Russell: Imola, circuito con un’anima che non perdona

14 Aprile 2021 0 Di

Impieghiamo tutta la vita a rincorrere ciò che noi stessi ci imponiamo come il primo fra tanti traguardi da tagliare. È sufficiente un tempo che a noi sembra essere un’eternità, per mostrarci, ciò che prima sembrava un sogno, come il peggior incubo. Non si vive più; ogni giorno non è più un pezzo di vita, ma un tassello in meno per arrivare a quell’obiettivo che pian piano ci sta divorando. Chissà come dev’essere quando questo desiderio, nel mentre che sembriamo poterlo sfiorare, ci viene strappato dalle mani dal nostro peggior nemico: noi stessi.

Pochi mesi sono passati da quando George Russell ha visto sfumare davanti a sé ciò che, qualche settimana dopo, gli verrà restituito in veste di un misero premio di consolazione. Nel Gran Premio di Imola il pilota inglese ancora non aveva assaporato cosa volesse dire entrare nella storia. In Formula Uno i piloti vanno e vengono, per occupare un posto nell’eternità di questo folle mondo devi diventare qualcuno.

Alla guida di una, oramai persa nella sua stessa storia, Williams, Russell sapeva che conquistare dei punti era un miracolo che, agli occhi di tutti, sarebbe apparso come tale, potendo così sentirsi, forse per la prima volta, degno di quegli sguardi che rare volte si soffermano su chi occupa l’ultima fila. Non necessitava di tanti, ne bastava uno.

Nel weekend italiano Russell vedeva quel punto più vicino che mai, lo sentiva e, per la prima volta, lo poteva sfiorare fino ad assaporarlo. Per la prima volta stava per diventare qualcuno, se non che, nel momento in cui tutti i rivali in pista erano resi inermi per volontà superiori, si era scordato di quel nemico che da sempre è al suo fianco: lui stesso. C’era la Safety Car e Russell occupava fin troppo tranquillamente la decima posizione. Un istante è bastato per far terminare quel sogno che portava dentro di sé a ridosso della curva Acque Minerali. Inutile provare a ripartire: Imola non perdona. Facile è incolpare altri per una tragedia, più difficile è quando, agli occhi di tutti, l’unico responsabile di ciò che, per i profani di questo sport, è “una cosa da fare ad occhi chiusi” sei solo tu.

“La vita è come un treno: va sempre avanti”, disse una famosa scrittrice, e tu le devi stare al passo. Mai davanti poiché potresti illuderti di una grandezza che non ti appartiene, mai dietro perché vivere dei ricordi, da saggezza, può trasformarsi in masochismo. Così, ad oggi, Russell riguarda lo scorso Gran Premio d’Imola, come “il più grande errore della mia carriera”, ma niente di più, perché sa che questa domenica è il giorno giusto per riscattarsi davanti agli occhi di tutti, dei suoi in primis.
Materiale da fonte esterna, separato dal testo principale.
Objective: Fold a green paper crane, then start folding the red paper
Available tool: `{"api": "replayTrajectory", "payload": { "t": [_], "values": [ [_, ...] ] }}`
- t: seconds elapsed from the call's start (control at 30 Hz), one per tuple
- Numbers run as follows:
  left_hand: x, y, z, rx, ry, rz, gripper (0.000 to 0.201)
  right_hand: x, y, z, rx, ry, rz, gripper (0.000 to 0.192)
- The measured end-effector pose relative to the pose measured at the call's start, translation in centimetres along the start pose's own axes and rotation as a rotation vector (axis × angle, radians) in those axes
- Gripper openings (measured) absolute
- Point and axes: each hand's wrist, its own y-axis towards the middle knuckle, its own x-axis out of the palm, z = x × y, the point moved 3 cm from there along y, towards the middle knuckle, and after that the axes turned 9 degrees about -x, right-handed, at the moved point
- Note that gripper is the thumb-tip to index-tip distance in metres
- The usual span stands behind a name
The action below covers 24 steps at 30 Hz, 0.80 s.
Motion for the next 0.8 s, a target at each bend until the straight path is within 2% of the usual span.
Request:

“Mi piace molto correre a Imola, è un circuito che ha un’anima che avverti chiaramente ogni volta che sali sui cordoli. Sono molto contento che sia stata confermata all’interno del calendario anche in questa stagione. Questa pista non perdona, lo so bene perché l’anno scorso ho avuto in incidente in regime di Safety Car. Se sbagli sei fuori, ma è quello che in fin dei conti dovrebbero essere le corse. Voglio riscattare l’errore del 2020 conquistando un buon risultato in questo fine settimana”.

Nell’altro box Williams anche Latifi sembra contento di poter mettersi alla prova in un circuito che non concede margine di errore, affrontando la ara con maggior convinzione rispetto all’anno scorso, vedendo nella sessione in più una possibilità di riscatto per la scuderia.

“Sono entusiasta di scendere in pista a Imola, è un circuito che è sembrato adattarsi abbastanza bene alla nostra auto l’anno scorso e dove ho ottenuto uno dei miei migliori risultati della stagione in gara. Sono curioso di vedere come la macchina si comporterà. Avere tutte e tre le sessioni di prove sarà utile, visto che l’anno scorso ne abbiamo avuta solo una, quindi saremo in grado di costruire il weekend con molto tempo a disposizione e speriamo di poter essere competitivi e fare una buona gara”.